Someone skilled with a sewing machine can probably make his/her own boat cushions and mattresses, and maybe even recover settee backs and other built-in upholstery. It depends on how handy one is, and whether one owns a machine sturdy enough for the job. Grandma’s old Singer probably isn’t up to it. (And I won’t mention that the cost of the sewing machine would go a long way toward paying a professional to do the job properly.)
Many sailors, especially long-distance cruisers, repair their own sails and make their own cushions, awnings, and so forth, so if you’re determined, you could give it a shot. There are many resources to help you, and to sell you the raw materials. I’d start at Sailrite (sailrite.com), which offers lots of information and how-to videos on its website, along with most of the tools and materials you’ll need to do things yourself.
There’s a nice intro to foam on the Sailrite website as well, including a flow chart to help you determine what foam to use where, and why. Sailrite sells the foam, too, along with lots of fabrics, including Sunbrella and Phifertex. (FYI, Pacific Blue Sunbrella costs $22.95 per yard, 46 inches wide.) So, while I think hiring a pro is the way to go when refurbishing your soft goods, there are resources out there to help you go it alone if you’d rather take that route.
The Fabric of Your Life
The Heines use Sunbrella (sunbrella.com) fabrics for most of their jobs. Sunbrella is an acrylic fiber, solution-dyed: the dye is added while the acrylic is still liquid, before it’s extruded into fibers. The color becomes an integral component of the fabric, making Sunbrella highly fade-resistant. Many people think of Sunbrella simply as a replacement for cotton canvas in boat tops, biminis, and cockpit covers, and that’s what the company started out with 50 years ago. Today, Sunbrella also weaves a wide variety of upholstery fabrics for both indoor and outdoor use, in a multitude of colors and patterns, at prices that start around $40 per yard. (Fabric sells by the linear yard off a roll, usually between 46 inches and 60 inches wide.)
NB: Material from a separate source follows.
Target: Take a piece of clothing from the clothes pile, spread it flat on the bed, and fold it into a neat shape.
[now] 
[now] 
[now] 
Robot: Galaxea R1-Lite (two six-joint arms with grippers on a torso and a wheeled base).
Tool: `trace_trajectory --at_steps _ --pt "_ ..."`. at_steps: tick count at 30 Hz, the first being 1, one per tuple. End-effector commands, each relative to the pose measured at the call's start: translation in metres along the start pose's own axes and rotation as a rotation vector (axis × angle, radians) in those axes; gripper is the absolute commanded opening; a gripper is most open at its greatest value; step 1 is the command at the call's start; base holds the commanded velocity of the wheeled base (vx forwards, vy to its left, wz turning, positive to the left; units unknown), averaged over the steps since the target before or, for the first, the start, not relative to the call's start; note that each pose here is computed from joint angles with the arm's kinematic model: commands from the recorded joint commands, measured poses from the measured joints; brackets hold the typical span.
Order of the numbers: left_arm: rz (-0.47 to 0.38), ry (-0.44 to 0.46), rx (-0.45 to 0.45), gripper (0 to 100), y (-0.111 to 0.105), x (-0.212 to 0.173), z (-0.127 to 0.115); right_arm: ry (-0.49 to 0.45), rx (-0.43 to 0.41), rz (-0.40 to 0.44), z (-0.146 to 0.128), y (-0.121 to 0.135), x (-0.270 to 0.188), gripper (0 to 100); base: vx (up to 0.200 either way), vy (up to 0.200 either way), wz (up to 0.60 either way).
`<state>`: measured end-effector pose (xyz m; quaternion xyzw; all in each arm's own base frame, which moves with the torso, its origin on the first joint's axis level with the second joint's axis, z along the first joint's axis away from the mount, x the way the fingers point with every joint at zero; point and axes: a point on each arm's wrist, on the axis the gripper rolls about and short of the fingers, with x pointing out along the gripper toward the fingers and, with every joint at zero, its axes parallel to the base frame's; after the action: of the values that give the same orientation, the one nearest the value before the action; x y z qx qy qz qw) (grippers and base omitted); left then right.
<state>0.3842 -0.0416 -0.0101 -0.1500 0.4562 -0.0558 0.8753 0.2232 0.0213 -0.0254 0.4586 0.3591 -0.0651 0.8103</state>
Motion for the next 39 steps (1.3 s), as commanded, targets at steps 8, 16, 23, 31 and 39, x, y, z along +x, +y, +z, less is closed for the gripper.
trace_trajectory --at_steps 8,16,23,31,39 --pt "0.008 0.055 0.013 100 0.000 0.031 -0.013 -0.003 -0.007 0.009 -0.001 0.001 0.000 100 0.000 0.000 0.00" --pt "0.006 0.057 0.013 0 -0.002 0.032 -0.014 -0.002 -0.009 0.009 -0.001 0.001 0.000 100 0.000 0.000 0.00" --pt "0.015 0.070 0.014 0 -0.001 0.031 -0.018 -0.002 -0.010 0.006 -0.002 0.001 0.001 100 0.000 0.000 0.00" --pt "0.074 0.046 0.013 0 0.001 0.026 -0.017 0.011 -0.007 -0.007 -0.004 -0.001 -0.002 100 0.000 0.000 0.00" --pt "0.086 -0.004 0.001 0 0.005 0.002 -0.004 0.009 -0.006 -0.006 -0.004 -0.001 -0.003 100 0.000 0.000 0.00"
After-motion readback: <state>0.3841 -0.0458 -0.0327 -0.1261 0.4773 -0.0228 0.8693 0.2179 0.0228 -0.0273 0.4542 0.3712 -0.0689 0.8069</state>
If you want to spend more—a lot more—shop fabrics from a “name” designer like Ralph Lauren. Heine showed me some RL fabrics that retail for almost $300 per yard. But they’re nice, and the Ralph Lauren Home website (ralphlaurenhome.com) has enough colors and patterns to satisfy even the most finicky interior designer. Most of Ralph’s fabrics in the outdoor category are solution-dyed acrylic, fine for boating applications.
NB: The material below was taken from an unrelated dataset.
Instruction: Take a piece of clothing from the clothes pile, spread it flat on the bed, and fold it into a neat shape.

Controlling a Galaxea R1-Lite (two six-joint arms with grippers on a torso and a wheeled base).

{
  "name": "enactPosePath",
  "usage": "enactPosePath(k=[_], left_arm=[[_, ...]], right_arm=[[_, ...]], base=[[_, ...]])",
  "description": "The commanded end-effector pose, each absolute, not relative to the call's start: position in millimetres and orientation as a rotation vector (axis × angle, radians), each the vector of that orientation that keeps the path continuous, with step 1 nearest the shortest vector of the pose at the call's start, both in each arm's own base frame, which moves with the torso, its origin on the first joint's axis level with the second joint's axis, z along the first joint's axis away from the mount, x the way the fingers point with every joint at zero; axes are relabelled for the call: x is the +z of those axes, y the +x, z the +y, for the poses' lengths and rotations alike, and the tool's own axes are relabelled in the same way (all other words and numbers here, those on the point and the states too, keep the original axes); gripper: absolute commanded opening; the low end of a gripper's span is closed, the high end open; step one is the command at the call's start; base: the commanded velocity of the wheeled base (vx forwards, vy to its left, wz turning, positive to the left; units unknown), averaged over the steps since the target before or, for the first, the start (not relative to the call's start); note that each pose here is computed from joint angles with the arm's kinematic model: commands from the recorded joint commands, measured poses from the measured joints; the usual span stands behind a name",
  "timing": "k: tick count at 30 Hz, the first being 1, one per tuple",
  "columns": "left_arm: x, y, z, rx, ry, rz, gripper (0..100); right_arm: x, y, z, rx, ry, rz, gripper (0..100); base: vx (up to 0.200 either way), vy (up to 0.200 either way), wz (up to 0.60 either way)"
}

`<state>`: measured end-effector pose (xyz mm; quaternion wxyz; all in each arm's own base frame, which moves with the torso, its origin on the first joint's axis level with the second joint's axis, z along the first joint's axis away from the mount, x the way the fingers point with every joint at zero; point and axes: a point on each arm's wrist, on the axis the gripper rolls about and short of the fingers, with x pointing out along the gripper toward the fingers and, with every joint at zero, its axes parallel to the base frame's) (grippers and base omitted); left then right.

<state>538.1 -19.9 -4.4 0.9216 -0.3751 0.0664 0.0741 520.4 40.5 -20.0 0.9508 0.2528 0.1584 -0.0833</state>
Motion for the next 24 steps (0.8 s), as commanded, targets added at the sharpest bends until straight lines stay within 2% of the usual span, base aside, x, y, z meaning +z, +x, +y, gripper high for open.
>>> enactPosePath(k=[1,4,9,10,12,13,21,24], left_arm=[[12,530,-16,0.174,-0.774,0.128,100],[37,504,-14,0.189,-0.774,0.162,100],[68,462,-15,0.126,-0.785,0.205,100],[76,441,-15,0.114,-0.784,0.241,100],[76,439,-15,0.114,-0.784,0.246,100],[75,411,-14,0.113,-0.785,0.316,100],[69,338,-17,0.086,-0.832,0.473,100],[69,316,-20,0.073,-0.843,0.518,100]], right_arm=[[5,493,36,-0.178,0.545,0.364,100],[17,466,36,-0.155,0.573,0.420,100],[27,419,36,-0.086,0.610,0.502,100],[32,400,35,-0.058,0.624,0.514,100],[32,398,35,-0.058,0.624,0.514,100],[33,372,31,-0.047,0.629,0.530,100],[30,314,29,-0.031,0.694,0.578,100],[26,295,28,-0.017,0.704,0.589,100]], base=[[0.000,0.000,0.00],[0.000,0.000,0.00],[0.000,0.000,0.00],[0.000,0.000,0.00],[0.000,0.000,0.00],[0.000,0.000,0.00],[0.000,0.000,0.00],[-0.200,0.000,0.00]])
Choosing a fabric from the seemingly thousands available is too daunting for most people, especially since a good marine fabric like Sunbrella will last for years: A poor choice here will stay around for a long, long time. (I think that’s why so many people simply choose blue; you can’t go far wrong with blue on a boat.)
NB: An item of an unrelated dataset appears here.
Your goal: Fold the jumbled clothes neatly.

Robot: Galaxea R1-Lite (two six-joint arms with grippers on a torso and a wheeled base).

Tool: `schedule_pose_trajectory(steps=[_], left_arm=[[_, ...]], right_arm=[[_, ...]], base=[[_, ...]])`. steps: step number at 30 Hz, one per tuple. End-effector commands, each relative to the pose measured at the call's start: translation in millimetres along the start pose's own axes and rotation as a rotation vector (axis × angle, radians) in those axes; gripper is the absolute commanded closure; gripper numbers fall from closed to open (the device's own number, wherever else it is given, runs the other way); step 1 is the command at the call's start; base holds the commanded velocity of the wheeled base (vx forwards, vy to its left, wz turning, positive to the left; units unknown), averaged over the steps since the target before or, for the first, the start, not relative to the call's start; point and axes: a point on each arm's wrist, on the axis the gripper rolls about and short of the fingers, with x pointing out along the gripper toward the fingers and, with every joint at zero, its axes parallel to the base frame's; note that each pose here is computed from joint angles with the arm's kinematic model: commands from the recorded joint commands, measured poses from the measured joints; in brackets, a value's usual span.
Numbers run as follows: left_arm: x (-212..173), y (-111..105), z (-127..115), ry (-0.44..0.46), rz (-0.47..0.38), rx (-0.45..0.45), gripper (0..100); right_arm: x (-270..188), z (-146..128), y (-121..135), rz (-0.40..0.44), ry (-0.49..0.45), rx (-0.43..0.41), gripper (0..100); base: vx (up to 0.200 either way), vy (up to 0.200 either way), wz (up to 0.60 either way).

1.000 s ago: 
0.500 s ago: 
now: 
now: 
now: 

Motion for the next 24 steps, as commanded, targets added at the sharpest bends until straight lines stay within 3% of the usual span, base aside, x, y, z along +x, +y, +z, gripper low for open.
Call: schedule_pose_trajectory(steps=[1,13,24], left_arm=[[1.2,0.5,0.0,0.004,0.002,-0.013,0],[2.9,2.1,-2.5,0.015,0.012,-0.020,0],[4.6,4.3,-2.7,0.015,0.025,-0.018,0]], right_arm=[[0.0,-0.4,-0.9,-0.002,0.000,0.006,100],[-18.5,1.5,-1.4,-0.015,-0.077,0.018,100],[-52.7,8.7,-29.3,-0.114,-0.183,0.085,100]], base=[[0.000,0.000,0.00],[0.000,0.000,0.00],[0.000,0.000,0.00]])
When shopping for fabrics, take someone along with better taste than you have, or rely on the seller to help. Jane Heine is an interior designer with years of experience, and can provide aesthetic assistance. Most fabric shops have someone on staff who can do the same.
My advice? Match the fabric to the boat, not the owner. What looks great on a sportfisherman or European express cruiser probably won’t work on a classic New England lobster yacht. And steer clear of busy patterns, or you could end up with the seagoing equivalent of a hepcat in a zoot suit. And if doubtful, go with a boring fabric—Navy blue, say, with embroidered white anchors. Once you get used to it, it’ll look fine.